* INSTRUCTIONS FOR THE TASK: Nothing but a number belongs in the answer: how many lines of the records below contain the string "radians".

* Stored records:
= = = = = = =
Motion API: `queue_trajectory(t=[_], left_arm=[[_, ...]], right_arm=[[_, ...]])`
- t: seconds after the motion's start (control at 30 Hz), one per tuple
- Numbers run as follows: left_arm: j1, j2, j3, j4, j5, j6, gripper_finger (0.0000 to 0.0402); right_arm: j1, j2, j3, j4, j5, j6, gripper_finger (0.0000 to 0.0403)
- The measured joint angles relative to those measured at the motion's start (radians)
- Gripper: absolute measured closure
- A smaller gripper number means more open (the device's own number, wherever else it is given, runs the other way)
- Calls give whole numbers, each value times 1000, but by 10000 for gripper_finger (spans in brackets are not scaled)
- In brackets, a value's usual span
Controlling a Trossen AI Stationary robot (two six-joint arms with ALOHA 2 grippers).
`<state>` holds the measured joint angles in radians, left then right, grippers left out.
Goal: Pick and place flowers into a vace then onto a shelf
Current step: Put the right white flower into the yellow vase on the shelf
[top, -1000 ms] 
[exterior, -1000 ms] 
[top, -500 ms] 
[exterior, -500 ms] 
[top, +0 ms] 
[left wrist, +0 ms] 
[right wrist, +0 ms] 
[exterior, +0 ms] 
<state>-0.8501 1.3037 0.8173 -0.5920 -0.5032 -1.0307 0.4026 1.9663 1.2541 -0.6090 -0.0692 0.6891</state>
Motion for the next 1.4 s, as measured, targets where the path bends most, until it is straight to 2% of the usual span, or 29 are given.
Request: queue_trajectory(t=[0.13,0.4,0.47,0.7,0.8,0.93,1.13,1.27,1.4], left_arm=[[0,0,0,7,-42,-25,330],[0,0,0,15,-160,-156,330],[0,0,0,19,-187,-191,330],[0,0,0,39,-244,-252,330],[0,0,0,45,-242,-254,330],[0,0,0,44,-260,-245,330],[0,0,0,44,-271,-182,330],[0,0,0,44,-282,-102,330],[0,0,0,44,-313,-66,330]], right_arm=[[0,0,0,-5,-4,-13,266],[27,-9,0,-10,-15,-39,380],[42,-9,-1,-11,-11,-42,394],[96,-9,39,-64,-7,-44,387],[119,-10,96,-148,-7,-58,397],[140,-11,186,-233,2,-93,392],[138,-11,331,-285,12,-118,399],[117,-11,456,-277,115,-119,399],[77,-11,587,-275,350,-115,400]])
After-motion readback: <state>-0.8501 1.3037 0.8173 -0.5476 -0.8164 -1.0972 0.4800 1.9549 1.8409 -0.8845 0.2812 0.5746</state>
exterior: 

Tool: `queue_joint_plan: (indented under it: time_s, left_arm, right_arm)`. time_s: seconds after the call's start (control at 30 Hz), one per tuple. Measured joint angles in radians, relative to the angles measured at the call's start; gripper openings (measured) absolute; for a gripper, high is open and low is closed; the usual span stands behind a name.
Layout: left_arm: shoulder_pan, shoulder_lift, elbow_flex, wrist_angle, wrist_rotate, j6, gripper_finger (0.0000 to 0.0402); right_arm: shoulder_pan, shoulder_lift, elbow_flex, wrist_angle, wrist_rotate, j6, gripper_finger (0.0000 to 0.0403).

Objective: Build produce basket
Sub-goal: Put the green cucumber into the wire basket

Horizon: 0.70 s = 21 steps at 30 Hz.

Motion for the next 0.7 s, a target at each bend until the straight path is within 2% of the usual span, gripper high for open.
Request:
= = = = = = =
* RESPONSE AREA: 3